Incidentally, the concept of unconditional love is not only discussed in the context of this mishnah. It is also relevant to one of the very first mishnayot in Avot where (at 1:3) Antigonus Ish Socho teaches that one should serve God like a servant who does so with no expectation of receiving anything in return. On this teaching Rabbenu Yonah observes:

“What is perfect love among people? The desire to serve a loved one only because he has always loved him, even if he knows he will receive nothing in return. It is with this sort of love that man should serve God” [translation by R’ David Sedley].

This might better be termed altruistic love and it is certainly of a high order. Members of Klal Yisrael, the Jewish people, are commanded to love one another just as they love themselves (Vayikra 19:18, וְאָהַבְתָּ לְרֵעֲךָ כָּמוֹךָ, “You shall love your fellow human as you love yourself”) and there is no express stipulation that this love can be made subject to conditions.

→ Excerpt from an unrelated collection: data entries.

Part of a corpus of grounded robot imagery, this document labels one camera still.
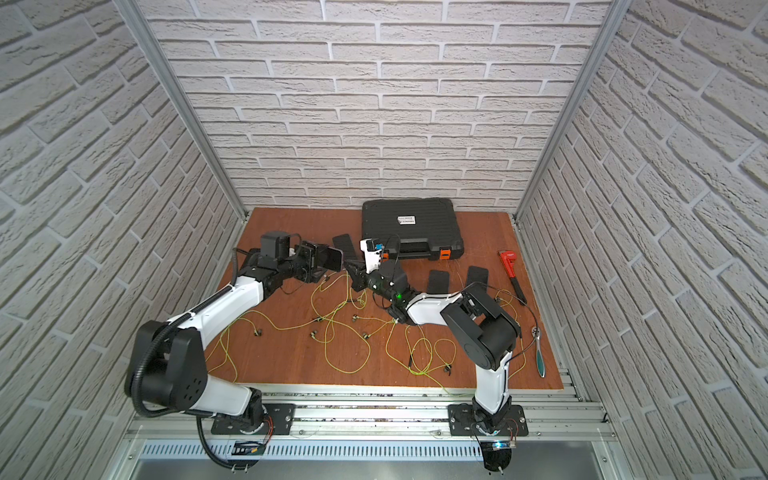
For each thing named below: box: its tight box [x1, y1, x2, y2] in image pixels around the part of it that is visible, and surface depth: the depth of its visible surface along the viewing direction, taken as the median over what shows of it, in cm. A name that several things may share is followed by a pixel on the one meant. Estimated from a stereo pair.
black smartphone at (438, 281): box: [426, 270, 450, 294], surface depth 102 cm
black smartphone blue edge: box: [466, 265, 489, 290], surface depth 105 cm
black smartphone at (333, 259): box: [323, 246, 344, 272], surface depth 87 cm
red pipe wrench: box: [498, 250, 527, 306], surface depth 105 cm
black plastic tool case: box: [361, 198, 465, 260], surface depth 112 cm
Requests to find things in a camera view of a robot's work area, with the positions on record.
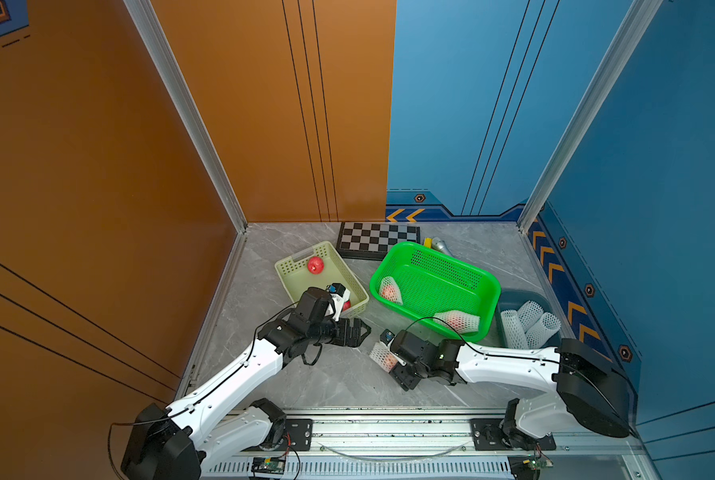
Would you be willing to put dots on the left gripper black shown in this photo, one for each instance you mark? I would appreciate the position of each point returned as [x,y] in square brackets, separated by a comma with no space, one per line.
[355,339]

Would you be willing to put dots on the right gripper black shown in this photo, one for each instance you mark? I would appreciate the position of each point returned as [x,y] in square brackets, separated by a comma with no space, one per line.
[403,382]

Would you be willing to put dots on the white foam net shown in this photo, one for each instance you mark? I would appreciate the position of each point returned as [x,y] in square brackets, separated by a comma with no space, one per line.
[513,330]
[543,330]
[529,314]

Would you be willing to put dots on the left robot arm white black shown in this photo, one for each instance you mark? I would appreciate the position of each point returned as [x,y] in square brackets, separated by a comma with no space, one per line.
[187,438]

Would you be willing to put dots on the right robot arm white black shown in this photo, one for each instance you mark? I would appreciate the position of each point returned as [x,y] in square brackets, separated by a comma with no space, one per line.
[576,385]

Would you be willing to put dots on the pale green plastic basket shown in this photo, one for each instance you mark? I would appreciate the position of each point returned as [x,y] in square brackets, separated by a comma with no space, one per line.
[296,277]

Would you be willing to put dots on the bright green plastic basket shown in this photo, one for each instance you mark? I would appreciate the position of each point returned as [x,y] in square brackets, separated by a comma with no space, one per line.
[432,282]

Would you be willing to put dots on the black white checkerboard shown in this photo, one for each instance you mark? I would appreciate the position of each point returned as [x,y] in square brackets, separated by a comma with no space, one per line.
[372,241]

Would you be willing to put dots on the grey cylinder yellow tip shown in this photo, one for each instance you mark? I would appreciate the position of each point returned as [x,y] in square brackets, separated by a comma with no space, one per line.
[438,245]

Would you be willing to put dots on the small right circuit board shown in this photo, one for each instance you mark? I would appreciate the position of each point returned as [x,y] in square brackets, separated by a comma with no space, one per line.
[529,468]

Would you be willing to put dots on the green circuit board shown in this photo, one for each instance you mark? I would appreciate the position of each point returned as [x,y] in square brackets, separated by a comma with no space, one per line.
[268,467]

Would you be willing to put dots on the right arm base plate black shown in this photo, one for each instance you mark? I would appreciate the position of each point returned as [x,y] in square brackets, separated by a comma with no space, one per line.
[490,434]

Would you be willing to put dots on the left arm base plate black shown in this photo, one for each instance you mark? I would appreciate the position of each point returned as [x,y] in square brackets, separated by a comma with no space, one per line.
[285,433]

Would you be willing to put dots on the aluminium front rail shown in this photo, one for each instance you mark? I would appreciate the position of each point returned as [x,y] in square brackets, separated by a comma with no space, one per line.
[433,444]

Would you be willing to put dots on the left aluminium corner post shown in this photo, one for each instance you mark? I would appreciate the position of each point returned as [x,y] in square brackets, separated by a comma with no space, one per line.
[149,27]

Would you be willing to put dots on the aluminium corner post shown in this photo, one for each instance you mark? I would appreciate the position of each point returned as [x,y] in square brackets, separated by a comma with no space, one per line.
[149,27]
[624,43]

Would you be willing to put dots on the right aluminium corner post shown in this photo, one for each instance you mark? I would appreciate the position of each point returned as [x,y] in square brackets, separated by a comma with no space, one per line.
[624,43]

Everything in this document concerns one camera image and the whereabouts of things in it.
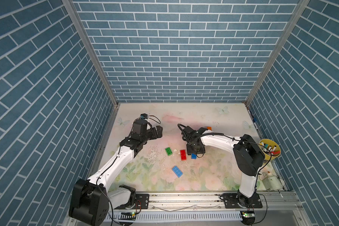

Bearing in mind Maharam Shik’s concern about whether unconditional love can exist at all, we can ask why we cite the example of David and Jonathan and not God’s love for His people. We are told that this love is eternal, as we remind ourselves every time we recite the berachah that immediately precedes recitation of the Shema. This love persists even when we disobey God’s instructions and even when He is angry with us and punishes us. But maybe the point our mishnah makes is this: God’s love is divine and we are incapable of comprehending it, never mind emulating it. Our mishnah was however given for mortals. It is in our nature to place conditions on all our relationships—some explicit and some being merely understood. We have to learn that, while we are fully capable of placing conditions on the love we have for others, and of declaring that love to be at an end if those conditions are broken, we should not do so. We should be magnanimous in our relationships and love others the way we would like them to love us.